Jump Game II

Problem Statement

You are given a 0-indexed array of integers nums of length n. You are initially positioned at nums[0].

Each element nums[i] represents the maximum length of a forward jump from index i. In other words, if you are at nums[i], you can jump to any nums[i + j] where:

• 0 <= j <= nums[i]
• i + j < n

Return the minimum number of jumps to reach nums[n - 1]. The test cases are generated such that you can reach nums[n - 1].

Examples

Example 1:

Input: nums = [2,3,1,1,4]
Output: 2
Explanation: The minimum number of jumps to reach the last index is 2.
Jump 1 step from index 0 to 1, then 3 steps to the last index.

Example 2:

Input: nums = [2,3,0,1,4]
Output: 2

Example 3:

Input: nums = [1,2,3]
Output: 2

Constraints

• 1 <= nums.length <= 10^4
• 0 <= nums[i] <= 1000
• It's guaranteed that you can reach nums[n - 1]

Approach

Key Insight

Greedy approach provides optimal solution!
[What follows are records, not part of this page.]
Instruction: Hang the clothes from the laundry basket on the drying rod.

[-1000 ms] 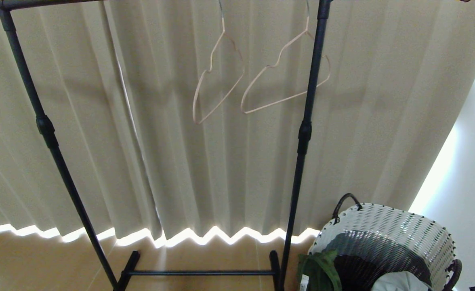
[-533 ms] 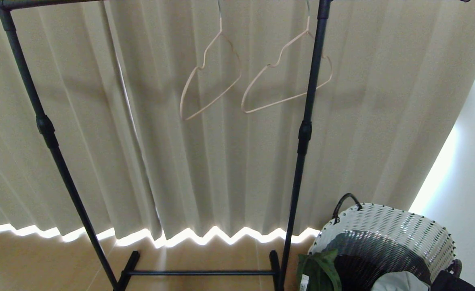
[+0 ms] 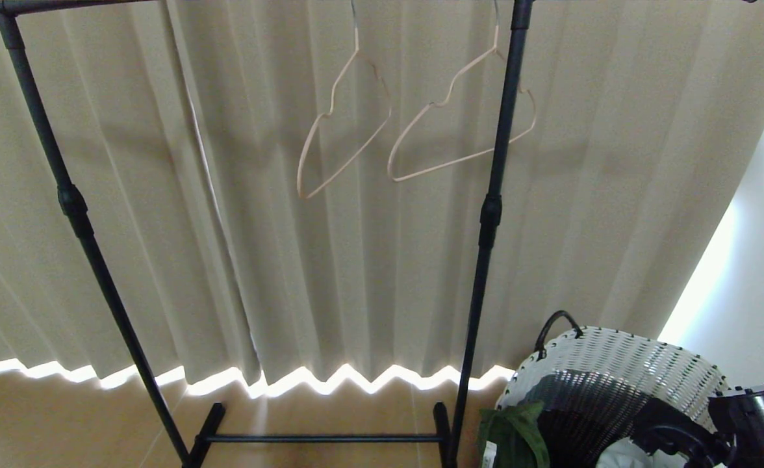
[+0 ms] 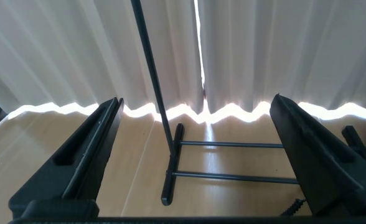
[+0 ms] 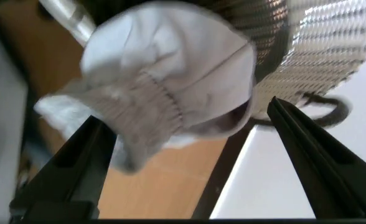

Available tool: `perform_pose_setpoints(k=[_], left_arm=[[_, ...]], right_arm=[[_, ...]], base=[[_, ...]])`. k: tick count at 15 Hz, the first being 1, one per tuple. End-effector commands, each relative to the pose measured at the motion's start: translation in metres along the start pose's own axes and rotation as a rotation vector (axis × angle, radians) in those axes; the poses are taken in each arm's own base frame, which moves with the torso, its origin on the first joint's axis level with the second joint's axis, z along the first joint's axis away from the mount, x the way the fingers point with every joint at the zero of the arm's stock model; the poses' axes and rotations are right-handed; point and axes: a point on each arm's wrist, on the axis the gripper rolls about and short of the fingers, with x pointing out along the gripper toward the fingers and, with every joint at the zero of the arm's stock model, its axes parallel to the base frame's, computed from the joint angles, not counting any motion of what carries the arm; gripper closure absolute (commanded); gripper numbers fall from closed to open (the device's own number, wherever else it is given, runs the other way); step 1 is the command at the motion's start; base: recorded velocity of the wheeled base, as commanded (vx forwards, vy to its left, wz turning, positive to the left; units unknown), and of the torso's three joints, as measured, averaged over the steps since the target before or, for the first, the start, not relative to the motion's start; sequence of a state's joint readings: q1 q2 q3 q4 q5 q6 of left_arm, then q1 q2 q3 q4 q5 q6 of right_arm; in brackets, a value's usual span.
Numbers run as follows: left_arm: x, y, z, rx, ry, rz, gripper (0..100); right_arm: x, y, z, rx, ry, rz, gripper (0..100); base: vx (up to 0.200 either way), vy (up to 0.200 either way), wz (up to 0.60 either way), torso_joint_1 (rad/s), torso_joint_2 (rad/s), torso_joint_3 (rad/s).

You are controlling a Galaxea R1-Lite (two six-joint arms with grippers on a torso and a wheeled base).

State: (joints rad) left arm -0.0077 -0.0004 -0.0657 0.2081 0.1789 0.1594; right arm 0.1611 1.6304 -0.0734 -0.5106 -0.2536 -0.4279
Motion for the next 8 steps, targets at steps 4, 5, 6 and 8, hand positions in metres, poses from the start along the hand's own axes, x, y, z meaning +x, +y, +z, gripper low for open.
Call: perform_pose_setpoints(k=[4,5,6,8], left_arm=[[0.000,0.000,0.000,0.000,-0.001,0.001,0],[0.000,0.000,0.000,0.000,-0.001,0.001,0],[0.000,0.000,0.000,0.000,-0.001,-0.001,0],[0.000,0.000,0.000,-0.002,-0.001,-0.001,0]], right_arm=[[0.007,0.004,-0.005,-0.013,0.052,0.001,100],[0.005,0.003,-0.004,-0.006,0.037,-0.013,100],[-0.007,-0.001,-0.003,0.013,-0.031,-0.046,100],[-0.029,-0.006,-0.006,0.045,-0.152,-0.099,100]], base=[[0.000,0.000,0.00,0.000,0.00,0.000],[0.000,0.000,0.00,0.000,0.00,0.000],[0.000,0.000,0.00,0.000,0.00,0.000],[0.000,0.000,0.00,0.000,0.00,0.000]])
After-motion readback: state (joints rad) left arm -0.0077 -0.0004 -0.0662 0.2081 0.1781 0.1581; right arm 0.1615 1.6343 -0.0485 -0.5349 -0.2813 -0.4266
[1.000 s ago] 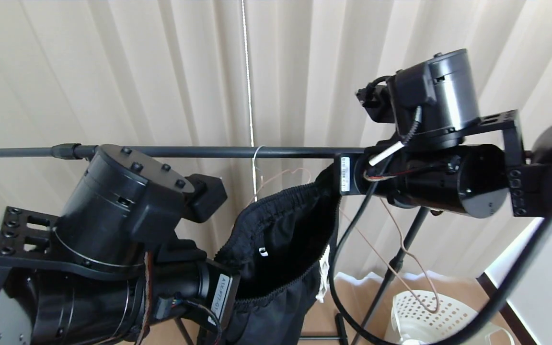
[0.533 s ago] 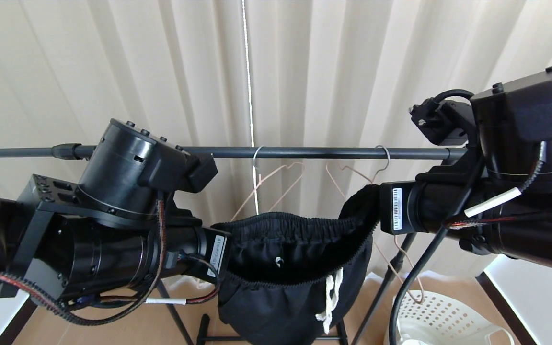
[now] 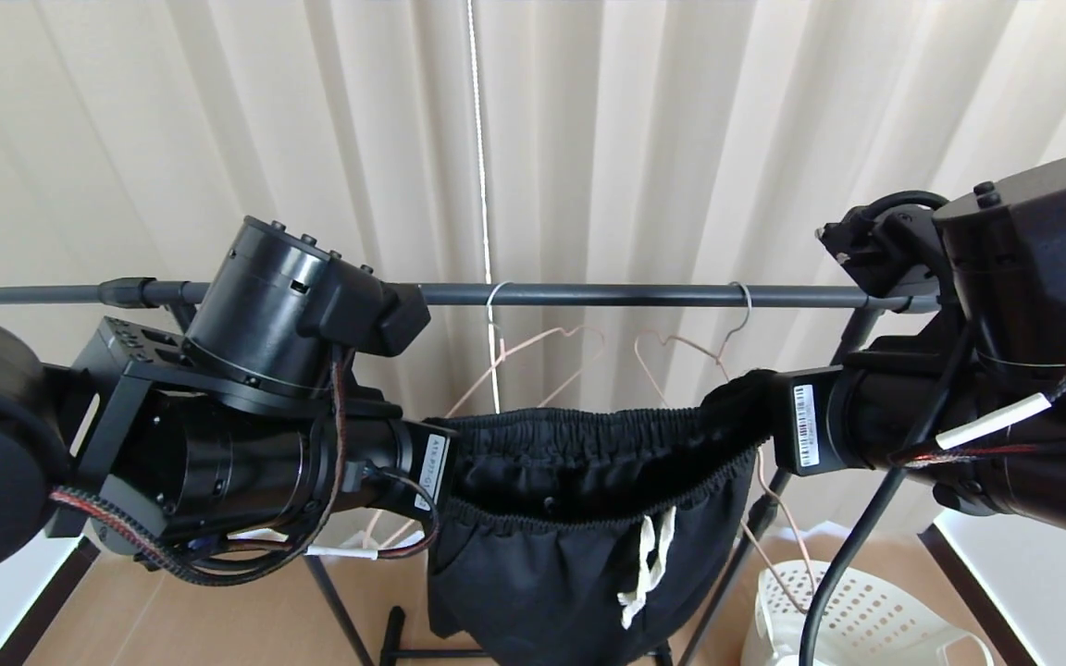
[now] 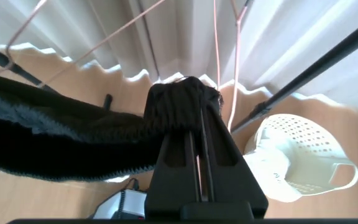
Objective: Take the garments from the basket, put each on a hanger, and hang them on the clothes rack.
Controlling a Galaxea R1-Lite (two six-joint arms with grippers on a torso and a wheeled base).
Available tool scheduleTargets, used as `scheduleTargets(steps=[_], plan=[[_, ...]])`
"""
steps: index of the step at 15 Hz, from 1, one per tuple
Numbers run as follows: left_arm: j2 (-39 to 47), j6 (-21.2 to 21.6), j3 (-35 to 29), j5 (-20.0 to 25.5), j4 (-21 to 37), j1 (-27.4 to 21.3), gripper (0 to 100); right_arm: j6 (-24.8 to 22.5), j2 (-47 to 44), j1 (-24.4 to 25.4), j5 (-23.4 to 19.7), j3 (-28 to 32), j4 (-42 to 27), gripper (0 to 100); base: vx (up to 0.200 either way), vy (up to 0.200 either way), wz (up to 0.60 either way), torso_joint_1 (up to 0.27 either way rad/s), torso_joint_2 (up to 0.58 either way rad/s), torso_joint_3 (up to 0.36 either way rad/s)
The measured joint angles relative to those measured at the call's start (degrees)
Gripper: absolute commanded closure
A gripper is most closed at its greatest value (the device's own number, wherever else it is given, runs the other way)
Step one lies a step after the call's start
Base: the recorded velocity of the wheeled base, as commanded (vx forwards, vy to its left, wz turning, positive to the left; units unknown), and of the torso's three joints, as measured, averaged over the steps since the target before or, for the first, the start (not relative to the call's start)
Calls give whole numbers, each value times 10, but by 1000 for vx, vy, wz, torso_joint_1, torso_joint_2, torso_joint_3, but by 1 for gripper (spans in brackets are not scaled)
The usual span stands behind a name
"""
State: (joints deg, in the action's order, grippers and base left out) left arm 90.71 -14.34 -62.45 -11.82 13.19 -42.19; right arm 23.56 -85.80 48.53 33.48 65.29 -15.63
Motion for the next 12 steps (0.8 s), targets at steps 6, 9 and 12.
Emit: scheduleTargets(steps=[6,9,12], plan=[[-21,0,4,-1,0,-7,100,-30,6,17,3,-18,-10,100,0,0,0,0,0,0],[-27,0,-7,0,0,-10,100,-48,11,18,3,-34,-10,100,0,0,0,0,0,0],[-28,-2,-28,0,1,-17,100,-79,15,18,1,-56,-8,0,0,0,0,0,0,0]])
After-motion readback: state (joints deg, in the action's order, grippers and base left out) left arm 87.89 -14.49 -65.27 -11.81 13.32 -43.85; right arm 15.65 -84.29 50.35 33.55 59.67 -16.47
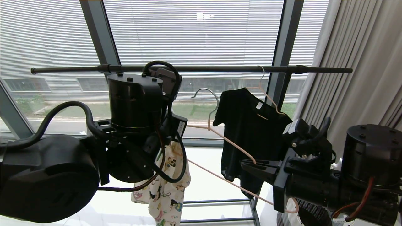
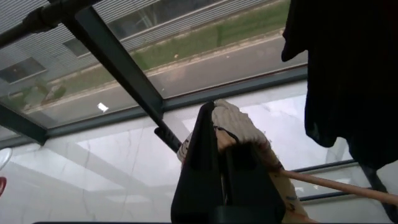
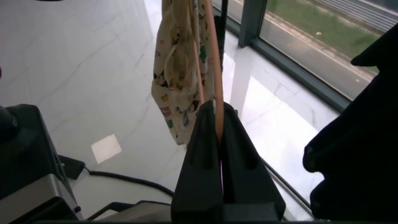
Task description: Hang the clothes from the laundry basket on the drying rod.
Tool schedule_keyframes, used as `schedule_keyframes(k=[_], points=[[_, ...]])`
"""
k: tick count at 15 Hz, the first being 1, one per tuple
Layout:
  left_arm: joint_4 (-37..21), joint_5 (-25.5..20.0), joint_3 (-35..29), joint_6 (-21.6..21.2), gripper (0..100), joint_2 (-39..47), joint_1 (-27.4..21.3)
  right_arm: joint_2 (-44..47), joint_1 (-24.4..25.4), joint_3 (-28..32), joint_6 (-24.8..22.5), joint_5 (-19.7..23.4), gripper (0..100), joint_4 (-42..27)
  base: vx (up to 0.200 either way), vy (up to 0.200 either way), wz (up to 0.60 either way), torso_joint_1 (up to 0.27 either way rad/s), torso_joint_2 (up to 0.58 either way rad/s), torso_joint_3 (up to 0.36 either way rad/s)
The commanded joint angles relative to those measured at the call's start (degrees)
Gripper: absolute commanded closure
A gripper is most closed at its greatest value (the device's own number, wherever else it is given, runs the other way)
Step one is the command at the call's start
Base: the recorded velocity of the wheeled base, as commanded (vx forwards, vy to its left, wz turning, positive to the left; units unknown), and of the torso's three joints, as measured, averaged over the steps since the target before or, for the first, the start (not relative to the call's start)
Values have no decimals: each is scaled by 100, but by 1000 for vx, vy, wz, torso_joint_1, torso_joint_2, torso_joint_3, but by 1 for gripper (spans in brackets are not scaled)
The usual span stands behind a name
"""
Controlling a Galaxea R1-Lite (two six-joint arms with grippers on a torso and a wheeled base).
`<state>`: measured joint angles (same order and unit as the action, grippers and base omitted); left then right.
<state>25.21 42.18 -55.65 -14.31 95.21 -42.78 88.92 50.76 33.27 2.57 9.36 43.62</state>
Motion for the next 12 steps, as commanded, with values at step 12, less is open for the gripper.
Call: schedule_keyframes(k=[12], points=[[37,-632,-104,174,100,-336,-583,943,145,883,279,-189,100,42,0,0,0,0,0,0]])
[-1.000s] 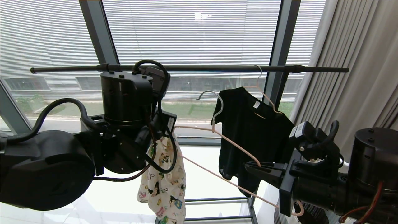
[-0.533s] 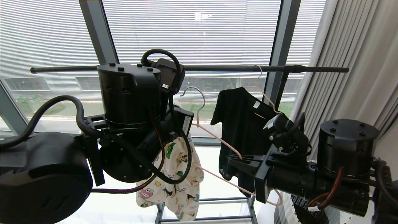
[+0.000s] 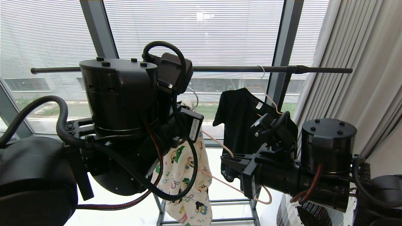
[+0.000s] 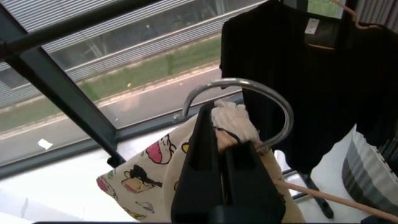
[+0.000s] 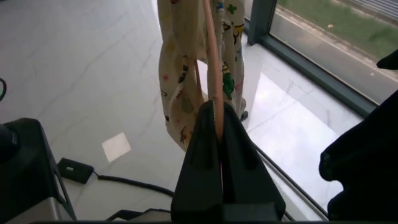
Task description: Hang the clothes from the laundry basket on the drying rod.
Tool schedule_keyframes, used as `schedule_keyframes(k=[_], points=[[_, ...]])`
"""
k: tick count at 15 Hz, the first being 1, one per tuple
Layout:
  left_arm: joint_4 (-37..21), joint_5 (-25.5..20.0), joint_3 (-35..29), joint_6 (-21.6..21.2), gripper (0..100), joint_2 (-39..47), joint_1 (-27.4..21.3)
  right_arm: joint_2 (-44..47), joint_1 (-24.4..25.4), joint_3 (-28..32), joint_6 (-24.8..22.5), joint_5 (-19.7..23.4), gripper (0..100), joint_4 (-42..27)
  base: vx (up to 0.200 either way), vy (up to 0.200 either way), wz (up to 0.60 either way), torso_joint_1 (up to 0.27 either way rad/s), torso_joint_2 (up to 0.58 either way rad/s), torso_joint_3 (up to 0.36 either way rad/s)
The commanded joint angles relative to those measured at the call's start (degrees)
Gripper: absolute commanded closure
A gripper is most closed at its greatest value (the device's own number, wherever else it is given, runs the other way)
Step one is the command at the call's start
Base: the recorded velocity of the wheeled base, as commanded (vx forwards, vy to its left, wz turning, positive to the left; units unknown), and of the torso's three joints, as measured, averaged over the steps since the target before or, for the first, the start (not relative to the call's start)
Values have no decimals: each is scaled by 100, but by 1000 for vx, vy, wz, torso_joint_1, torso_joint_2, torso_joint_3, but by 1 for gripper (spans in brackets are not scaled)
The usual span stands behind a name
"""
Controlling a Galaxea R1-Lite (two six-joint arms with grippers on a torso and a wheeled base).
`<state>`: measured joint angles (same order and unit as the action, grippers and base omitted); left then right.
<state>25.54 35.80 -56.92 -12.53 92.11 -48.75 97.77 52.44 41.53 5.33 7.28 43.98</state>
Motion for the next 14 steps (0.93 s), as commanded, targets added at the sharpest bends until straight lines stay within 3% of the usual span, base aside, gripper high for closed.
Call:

The key is to think of the problem as selecting jump ranges rather than individual jumps.

• Track the farthest position reachable in the current jump range
• When you reach the end of the current range, you must make a jump
• The next range extends to the farthest position you could reach

Greedy Solution (Optimal)

Use a BFS-like greedy approach to track jump ranges.

Algorithm:

1. Initialize:

   • jumps = 0 (number of jumps made)
   • currentEnd = 0 (end of current jump range)
   • farthest = 0 (farthest reachable position)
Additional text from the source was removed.